Eurythmics' second album found them achieving success as they adopted the by then very popular synth/pop genre, and the result is quite a captivating listen which is mysterious, moody, bouncy, eerie and brooding.

Annie Lennox's powerful voice seems to be everywhere amongst the flying synthesizers (she was without doubt one of the best vocalists of the 80's), and that combination helps give every song at least something to hang one's ear on - there simply aren't any duds, although I would hesitate to name any as supreme classics.

The title song remains one of the duo's most popular, and it's certainly decent, although I prefer its similarly-sounding stable mate that was to come, "Here Comes the Rain Again", while the other hit from this record, "Love Is a Stranger", which opens the set, is both anguished (for anyone who has suffered at the hands of love) and free.
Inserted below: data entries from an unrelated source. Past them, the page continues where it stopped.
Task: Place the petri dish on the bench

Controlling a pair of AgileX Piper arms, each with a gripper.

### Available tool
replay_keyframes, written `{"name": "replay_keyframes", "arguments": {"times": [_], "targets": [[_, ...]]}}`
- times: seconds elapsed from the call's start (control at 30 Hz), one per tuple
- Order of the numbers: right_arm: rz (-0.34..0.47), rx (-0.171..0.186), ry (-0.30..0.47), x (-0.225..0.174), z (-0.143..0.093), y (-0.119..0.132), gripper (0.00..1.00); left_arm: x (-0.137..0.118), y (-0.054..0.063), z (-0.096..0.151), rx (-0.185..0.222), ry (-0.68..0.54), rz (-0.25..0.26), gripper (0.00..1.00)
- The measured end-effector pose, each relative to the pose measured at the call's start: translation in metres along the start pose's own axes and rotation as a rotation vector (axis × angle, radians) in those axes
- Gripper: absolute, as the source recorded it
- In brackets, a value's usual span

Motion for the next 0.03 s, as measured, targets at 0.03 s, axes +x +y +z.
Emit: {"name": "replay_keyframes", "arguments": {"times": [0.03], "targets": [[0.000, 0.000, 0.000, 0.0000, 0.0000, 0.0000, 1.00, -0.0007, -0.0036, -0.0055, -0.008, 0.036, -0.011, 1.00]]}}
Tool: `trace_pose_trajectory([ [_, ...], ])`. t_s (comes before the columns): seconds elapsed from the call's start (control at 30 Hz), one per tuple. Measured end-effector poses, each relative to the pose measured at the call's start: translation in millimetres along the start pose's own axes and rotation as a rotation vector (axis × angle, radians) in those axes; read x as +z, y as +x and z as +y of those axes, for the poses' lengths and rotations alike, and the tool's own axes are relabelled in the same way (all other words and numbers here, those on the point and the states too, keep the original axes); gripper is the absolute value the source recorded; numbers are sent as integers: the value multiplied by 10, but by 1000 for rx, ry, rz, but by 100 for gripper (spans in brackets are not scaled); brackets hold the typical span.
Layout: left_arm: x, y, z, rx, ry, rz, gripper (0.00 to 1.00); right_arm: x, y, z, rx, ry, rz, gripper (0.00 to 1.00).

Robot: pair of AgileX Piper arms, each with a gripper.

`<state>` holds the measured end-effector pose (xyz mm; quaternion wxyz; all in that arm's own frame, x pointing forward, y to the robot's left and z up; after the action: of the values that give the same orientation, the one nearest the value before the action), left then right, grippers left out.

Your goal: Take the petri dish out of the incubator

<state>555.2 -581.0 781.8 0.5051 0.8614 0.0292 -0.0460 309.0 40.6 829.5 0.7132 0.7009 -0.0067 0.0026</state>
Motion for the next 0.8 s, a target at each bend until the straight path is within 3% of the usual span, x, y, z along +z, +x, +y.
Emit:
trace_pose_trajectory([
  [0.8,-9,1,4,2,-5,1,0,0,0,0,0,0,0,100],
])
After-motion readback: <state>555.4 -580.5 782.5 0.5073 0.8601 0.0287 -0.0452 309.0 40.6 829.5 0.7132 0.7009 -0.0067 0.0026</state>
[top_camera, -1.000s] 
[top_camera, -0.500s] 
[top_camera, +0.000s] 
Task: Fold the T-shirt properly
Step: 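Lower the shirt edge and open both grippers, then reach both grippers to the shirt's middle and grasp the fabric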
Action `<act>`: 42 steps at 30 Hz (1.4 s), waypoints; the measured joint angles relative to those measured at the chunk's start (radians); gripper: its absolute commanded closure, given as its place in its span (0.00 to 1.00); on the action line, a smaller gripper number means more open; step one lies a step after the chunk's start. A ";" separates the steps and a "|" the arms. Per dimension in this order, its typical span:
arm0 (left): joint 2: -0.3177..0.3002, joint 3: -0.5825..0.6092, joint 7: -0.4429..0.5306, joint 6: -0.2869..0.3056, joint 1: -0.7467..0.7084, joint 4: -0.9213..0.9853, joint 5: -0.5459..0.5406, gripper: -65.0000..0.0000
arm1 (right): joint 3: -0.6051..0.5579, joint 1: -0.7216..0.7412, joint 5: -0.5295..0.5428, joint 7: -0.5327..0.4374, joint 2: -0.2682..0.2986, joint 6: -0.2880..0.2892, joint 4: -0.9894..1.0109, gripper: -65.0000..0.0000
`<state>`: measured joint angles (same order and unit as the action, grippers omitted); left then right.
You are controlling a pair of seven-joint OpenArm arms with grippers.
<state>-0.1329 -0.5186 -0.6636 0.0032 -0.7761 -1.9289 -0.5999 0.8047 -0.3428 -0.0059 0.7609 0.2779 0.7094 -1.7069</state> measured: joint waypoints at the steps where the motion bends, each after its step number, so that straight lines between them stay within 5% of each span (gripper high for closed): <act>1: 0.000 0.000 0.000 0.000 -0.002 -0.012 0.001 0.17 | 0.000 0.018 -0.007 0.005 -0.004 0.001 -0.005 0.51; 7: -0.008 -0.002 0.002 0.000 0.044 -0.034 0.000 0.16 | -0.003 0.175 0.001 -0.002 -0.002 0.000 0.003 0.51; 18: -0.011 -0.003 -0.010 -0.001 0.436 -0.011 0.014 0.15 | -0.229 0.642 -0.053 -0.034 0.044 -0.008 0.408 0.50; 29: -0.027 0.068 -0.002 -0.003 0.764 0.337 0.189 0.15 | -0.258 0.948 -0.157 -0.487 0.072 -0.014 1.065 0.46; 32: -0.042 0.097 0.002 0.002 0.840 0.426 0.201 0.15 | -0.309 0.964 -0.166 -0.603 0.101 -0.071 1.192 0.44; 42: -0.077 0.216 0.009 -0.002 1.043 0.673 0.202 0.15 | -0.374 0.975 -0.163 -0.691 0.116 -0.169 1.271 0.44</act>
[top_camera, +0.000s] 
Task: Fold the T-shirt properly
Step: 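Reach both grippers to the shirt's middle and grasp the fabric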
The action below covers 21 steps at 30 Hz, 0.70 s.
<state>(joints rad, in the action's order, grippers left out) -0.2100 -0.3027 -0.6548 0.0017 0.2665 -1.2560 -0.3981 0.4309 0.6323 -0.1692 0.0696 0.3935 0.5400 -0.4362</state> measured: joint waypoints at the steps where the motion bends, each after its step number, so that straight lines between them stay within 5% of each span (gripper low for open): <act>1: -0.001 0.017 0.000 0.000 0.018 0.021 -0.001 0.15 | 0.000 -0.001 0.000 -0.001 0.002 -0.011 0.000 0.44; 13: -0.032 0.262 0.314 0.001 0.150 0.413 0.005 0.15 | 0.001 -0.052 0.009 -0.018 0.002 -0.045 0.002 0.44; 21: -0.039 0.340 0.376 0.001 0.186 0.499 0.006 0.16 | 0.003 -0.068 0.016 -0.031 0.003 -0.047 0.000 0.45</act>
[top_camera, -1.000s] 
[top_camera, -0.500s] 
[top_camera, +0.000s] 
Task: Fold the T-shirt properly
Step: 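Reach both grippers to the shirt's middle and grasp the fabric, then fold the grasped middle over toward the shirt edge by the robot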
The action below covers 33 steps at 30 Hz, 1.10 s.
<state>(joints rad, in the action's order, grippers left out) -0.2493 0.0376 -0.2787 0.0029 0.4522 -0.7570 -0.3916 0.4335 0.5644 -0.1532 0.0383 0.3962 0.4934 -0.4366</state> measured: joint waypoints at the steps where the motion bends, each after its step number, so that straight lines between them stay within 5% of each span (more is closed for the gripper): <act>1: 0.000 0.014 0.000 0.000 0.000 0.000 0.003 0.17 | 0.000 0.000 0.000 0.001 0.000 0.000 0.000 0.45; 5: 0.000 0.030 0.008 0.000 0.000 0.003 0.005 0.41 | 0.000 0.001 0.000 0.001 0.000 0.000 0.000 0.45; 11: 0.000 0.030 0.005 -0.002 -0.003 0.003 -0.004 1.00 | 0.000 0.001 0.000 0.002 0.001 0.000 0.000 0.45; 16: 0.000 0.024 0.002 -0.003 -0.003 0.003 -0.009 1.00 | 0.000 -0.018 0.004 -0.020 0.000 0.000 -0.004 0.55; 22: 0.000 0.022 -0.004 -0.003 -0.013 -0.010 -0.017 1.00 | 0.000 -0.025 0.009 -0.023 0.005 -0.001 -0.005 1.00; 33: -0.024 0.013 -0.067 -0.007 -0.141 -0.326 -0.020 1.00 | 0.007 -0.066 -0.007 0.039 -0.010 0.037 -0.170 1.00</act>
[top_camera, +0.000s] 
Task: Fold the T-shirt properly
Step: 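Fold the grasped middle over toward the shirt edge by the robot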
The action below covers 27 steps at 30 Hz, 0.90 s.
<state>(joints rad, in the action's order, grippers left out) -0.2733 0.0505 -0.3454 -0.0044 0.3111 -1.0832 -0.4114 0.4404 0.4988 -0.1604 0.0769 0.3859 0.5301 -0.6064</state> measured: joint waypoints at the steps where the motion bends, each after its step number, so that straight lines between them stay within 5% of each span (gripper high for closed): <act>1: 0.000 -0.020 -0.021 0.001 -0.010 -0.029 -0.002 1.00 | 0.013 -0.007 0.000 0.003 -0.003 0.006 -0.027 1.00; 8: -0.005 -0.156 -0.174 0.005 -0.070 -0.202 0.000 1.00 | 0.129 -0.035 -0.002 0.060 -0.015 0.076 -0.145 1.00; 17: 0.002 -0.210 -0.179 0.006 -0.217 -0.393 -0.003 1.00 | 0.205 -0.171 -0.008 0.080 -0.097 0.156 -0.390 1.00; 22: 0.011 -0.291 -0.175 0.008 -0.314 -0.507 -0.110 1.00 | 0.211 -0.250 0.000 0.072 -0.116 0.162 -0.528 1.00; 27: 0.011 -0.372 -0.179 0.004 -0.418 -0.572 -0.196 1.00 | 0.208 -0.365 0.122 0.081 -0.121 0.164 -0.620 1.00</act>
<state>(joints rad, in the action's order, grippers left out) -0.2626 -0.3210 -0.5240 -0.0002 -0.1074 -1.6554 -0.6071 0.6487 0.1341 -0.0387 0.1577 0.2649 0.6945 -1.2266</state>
Elsewhere, the Isaac Hayes-penned "Wrap It Up", with Green Gartside joining in on vocals, offers a bright bit of pep (and betters anything Gartside was doing around the same time with Scritti Politti), while two songs - "The Walk" and "This Is the House" - have touches of brass that helps make them two of my favourite tracks.

The last song, "This City Never Sleeps", closes the album in an almost dream-like atmosphere, with its calm rhythm, Lennox's voice coming in from all angles, and Dave Stewart's electro work zapping this way and that throughout.

Eurythmics were to bring out Touch later in 1983, and it is similar, although I think better, before they started to lose their distinctive sound somewhat, but Sweet Dreams, while hardly a perfect album, remains a grabbing and captivating listen.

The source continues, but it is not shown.